Peracetic acid is an oxidant that produces hydroxyl radicals that subsequently attack essential cell components such as DNA. Peracetic acid resistance mechanisms might therefore consist of systems involved in DNA repair, such as the SOS response. Recently, it was shown for L. monocytogenes that its SOS response was important for oxidative stress resistance ( van der Veen et al., 2010), and
that the SOS response was specifically activated during continuous flow biofilm formation and not during static biofilm formation ( van der Veen and Abee, 2010). Whether selleck the SOS response is activated during mixed species biofilm formation remains to be elucidated. In contrast to L. monocytogenes and other low GC Gram-positives, L. plantarum contains a specific oxidative stress resistance mechanism that
includes accumulation of high concentrations of intracellular manganese ions, acting as radical scavengers ( Archibald and Fridovich, 1981). Our results showed that peracetic acid resistance of L. plantarum grown in biofilms was increased in BHI-Mn-G but not in BHI-Mn pointing to a more prominent role of acid adaptation in peracetic acid resistance. In conclusion, our approach highlighted Pictilisib concentration the impact of mixed species biofilm formation on disinfection resistance. In future studies we will investigate the specific factors involved in mixed species biofilm formation, including intra- and interspecies communication, and the mechanisms that confer disinfection resistance. “
“Clostridium perfringens is an anaerobic, Gram-positive, spore-forming, rod-shaped and non-motile bacterium widely found in soil, water, air, and in the gastrointestinal tract of humans and animals,
which can contaminate raw and processed foods, particularly meat, meat products and poultry. This bacterium produces over 13 different toxins and is commonly classified into five types (A, B, C, D and E) depending on the production of four major lethal toxins including alpha, beta, epsilon and iota ( Juneja et al., 2003 and Carman et al., 2008).
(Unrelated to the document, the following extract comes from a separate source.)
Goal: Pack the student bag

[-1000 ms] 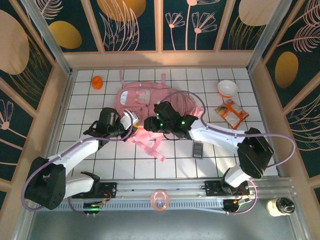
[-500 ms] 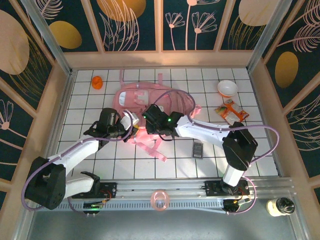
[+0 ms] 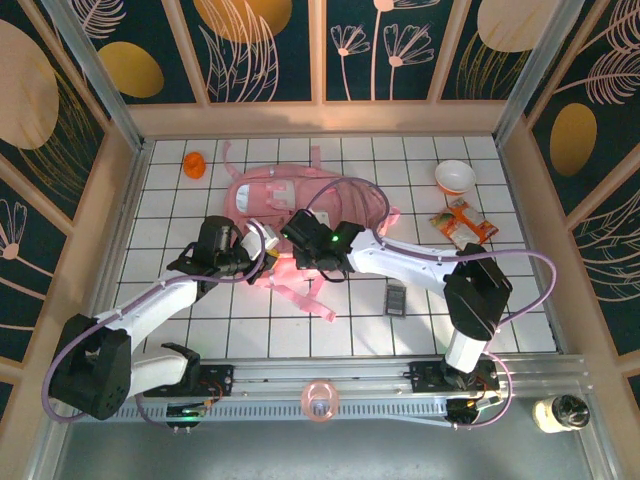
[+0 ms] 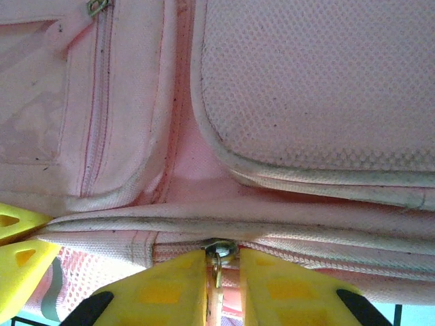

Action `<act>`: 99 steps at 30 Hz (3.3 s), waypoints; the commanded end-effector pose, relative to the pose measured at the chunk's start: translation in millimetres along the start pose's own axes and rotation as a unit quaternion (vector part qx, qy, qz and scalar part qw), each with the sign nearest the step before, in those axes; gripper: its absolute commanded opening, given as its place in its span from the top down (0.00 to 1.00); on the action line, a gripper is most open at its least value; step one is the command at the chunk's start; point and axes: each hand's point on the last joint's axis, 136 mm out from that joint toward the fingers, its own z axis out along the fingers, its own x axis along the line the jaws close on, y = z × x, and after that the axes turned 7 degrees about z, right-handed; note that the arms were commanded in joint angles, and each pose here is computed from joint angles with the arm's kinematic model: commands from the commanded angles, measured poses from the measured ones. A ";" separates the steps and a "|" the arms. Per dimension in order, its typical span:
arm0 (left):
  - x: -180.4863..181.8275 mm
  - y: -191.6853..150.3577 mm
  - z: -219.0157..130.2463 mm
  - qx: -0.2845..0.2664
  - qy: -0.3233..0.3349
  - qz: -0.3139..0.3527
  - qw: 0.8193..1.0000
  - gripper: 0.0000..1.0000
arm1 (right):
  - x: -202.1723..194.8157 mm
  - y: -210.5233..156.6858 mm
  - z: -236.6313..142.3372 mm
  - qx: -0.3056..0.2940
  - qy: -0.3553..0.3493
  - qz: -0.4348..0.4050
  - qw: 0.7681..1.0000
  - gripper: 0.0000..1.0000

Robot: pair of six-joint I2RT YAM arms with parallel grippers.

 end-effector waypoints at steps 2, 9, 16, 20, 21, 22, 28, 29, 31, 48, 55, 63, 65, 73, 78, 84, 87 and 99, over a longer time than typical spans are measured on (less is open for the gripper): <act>4.9 32.0 -10.0 -0.058 0.011 0.016 0.998 1.00 | -23.3 -21.3 12.4 0.026 -0.058 -0.017 0.998 0.87; 11.5 23.0 -9.0 -0.036 0.031 0.017 0.999 1.00 | -47.6 -7.0 -4.0 0.004 -0.098 -0.018 0.995 1.00; 21.0 15.5 -10.6 -0.016 0.061 0.020 0.998 1.00 | -99.3 5.0 -10.6 0.004 -0.121 0.003 0.993 1.00; 22.9 14.6 -11.5 -0.012 0.068 0.020 0.997 1.00 | -123.4 10.0 -8.7 0.008 -0.118 0.017 0.993 1.00; 23.5 13.9 -11.4 -0.011 0.070 0.020 0.997 1.00 | -128.6 11.7 -8.9 0.008 -0.119 0.020 0.993 1.00; 24.7 13.2 -11.7 -0.009 0.074 0.019 0.997 1.00 | -133.9 13.9 -9.5 0.007 -0.120 0.022 0.993 1.00; 44.8 6.2 -14.2 0.012 0.129 -0.004 0.992 1.00 | -118.0 5.7 -6.9 0.027 -0.049 0.027 0.998 1.00; 50.5 4.8 -15.2 0.016 0.144 -0.010 0.989 1.00 | -106.9 -1.0 -4.9 0.034 -0.027 0.026 0.999 1.00; 61.4 1.1 -17.5 0.029 0.174 -0.016 0.984 1.00 | -81.6 -15.9 -0.2 0.050 0.015 0.019 0.998 1.00; 113.2 43.5 -59.7 -0.084 0.259 -0.283 0.920 0.48 | 39.6 -23.5 12.2 0.046 0.181 0.023 0.982 1.00; 59.8 21.8 -54.5 -0.127 0.149 -0.531 0.824 0.44 | 39.1 -25.2 19.2 0.052 0.176 0.017 0.983 1.00; 17.4 -21.4 -23.0 -0.104 0.089 -0.664 0.735 0.40 | 36.1 -27.4 19.8 0.053 0.170 0.014 0.984 1.00; 14.5 -22.1 -18.7 -0.109 0.074 -0.677 0.724 0.40 | 36.3 -28.3 19.8 0.055 0.170 0.013 0.984 1.00; 2.4 -12.7 1.8 -0.101 0.016 -0.701 0.706 0.38 | 37.8 -29.2 19.2 0.055 0.170 0.010 0.984 1.00; -2.0 -18.1 12.9 -0.093 0.012 -0.718 0.689 0.40 | 37.8 -29.3 18.8 0.056 0.169 0.008 0.984 1.00; -4.1 -16.5 27.5 -0.098 -0.003 -0.740 0.665 0.45 | 34.7 -31.0 18.3 0.058 0.157 0.005 0.986 1.00; -7.9 -14.5 36.0 -0.090 -0.016 -0.744 0.662 0.48 | 29.7 -32.9 20.0 0.060 0.141 0.003 0.988 1.00; -7.0 2.1 34.2 -0.117 -0.033 -0.754 0.646 1.00 | 1.7 -41.4 30.6 0.066 0.067 0.009 0.996 1.00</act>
Foodborne illness occurs after the ingestion of food contaminated with a large number (106–107 cells/g) of type A Parvulin viable vegetative cells carrying the cpe gene encoding the C. perfringens enterotoxin (CPE). Foodborne illness is the result of CPEs that are produced during in vivo sporulation, which usually occurs in the small intestine and is stimulated by acid conditions. Approximately 8 h to 12 h after eating contaminated food, the symptoms start with acute abdominal pain, nausea and diarrhea. The contaminated food is almost always heat-treated, which kills competing flora, while the C. perfringens spores survive and germinate ( Mcclane and Rood, 2001, Brynestad and Granum, 2002, Byrne et al., 2008 and Juneja et al., 2009). C.